** What to produce **
The exercise asks you to copy every line below in which "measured" appears.

** Information supplied **

BEGIN

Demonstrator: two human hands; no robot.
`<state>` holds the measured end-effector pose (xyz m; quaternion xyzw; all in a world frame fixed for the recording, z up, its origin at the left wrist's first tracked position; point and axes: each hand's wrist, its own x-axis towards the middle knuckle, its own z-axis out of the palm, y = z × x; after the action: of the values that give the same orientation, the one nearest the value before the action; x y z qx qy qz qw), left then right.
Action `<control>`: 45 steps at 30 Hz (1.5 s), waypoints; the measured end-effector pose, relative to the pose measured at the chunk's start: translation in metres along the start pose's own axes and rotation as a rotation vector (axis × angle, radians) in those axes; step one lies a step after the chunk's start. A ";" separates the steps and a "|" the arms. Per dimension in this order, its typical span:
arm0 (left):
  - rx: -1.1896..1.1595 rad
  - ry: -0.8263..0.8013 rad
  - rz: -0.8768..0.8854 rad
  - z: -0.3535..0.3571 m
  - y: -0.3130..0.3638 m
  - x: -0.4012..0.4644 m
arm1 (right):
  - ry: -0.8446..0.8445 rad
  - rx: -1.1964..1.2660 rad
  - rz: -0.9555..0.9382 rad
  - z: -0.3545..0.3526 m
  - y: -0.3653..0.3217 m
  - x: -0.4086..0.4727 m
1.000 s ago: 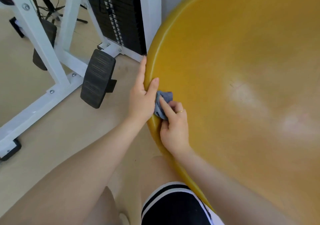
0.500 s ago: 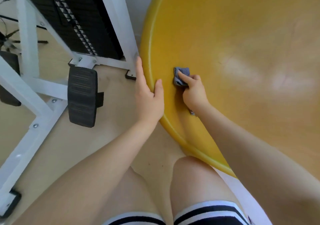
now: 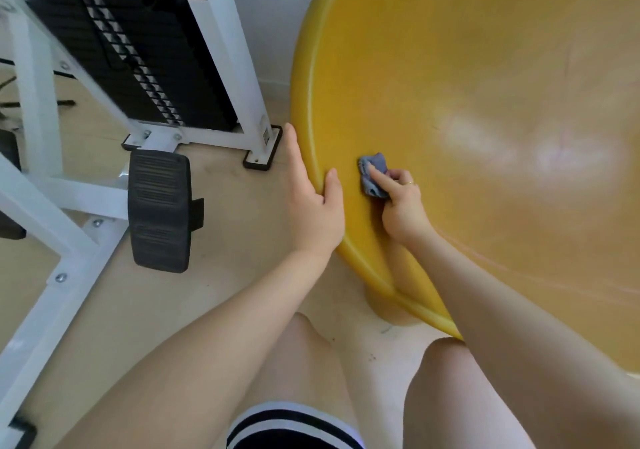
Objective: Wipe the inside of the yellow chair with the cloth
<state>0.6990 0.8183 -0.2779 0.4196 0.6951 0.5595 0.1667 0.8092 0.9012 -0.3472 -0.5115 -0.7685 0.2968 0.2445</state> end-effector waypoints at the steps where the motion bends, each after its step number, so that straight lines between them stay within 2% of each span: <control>1: 0.010 -0.010 0.008 0.000 0.000 -0.001 | -0.042 -0.085 0.034 -0.006 0.005 0.007; 3: 0.097 -0.002 0.051 0.000 0.000 -0.001 | -0.156 -0.212 0.116 -0.021 0.009 0.018; 6: 0.369 0.066 0.195 -0.002 -0.002 -0.004 | -0.239 -0.157 0.102 -0.031 -0.003 0.016; 10: 0.717 0.054 0.387 -0.004 -0.002 -0.002 | -0.181 0.010 -0.035 -0.024 -0.017 -0.029; 15: 1.230 -0.216 0.556 -0.007 0.007 -0.002 | -0.088 -0.007 -0.159 -0.010 -0.002 -0.044; 17: 1.320 -0.295 0.568 -0.007 0.015 -0.005 | -0.054 -0.080 -0.079 -0.009 0.012 -0.033; 22: 1.630 -0.702 0.464 0.010 0.032 -0.003 | -0.045 -0.328 0.155 -0.017 0.038 -0.011; 26: 1.644 -0.831 0.326 0.022 0.034 -0.004 | -0.133 -0.264 0.043 -0.024 0.044 -0.022; 30: 1.677 -0.922 0.304 0.026 0.034 -0.008 | -0.244 -0.090 -0.158 -0.038 0.038 -0.066; 34: 1.671 -0.955 0.303 0.027 0.033 -0.009 | -0.276 -0.138 -0.239 -0.042 0.047 -0.068; 37: 1.674 -0.996 0.299 0.029 0.032 -0.010 | -0.172 -0.224 -0.175 -0.037 0.062 -0.038; 41: 1.667 -1.045 0.260 0.035 0.034 -0.008 | -0.087 -0.353 0.020 -0.033 0.072 -0.008; 43: 1.672 -1.060 0.238 0.038 0.035 -0.008 | -0.109 -0.304 0.050 -0.035 0.068 -0.009; 45: 1.676 -1.075 0.219 0.040 0.036 -0.009 | -0.193 -0.207 -0.008 -0.040 0.060 -0.024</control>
<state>0.7471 0.8378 -0.2600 0.6607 0.6547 -0.3628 0.0568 0.8832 0.9051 -0.3632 -0.4998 -0.8171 0.2627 0.1165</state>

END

** Result of the exercise **
`<state>` holds the measured end-effector pose (xyz m; quaternion xyzw; all in a world frame fixed for the recording, z up, its origin at the left wrist's first tracked position; point and axes: each hand's wrist, its own x-axis towards the middle knuckle, its own z-axis out of the palm, y = z × x; after the action: of the values that give the same orientation, the one nearest the value before the action; x y z qx qy qz qw), left then right.
Action `<control>`: 45 steps at 30 Hz (1.5 s), waypoints; the measured end-effector pose, relative to the pose measured at the chunk's start: translation in metres along the start pose's own axes and rotation as a rotation vector (axis × angle, radians) in those axes; step one lies a step after the chunk's start. A ";" separates the steps and a "|" the arms. Per dimension in this order, its typical span:

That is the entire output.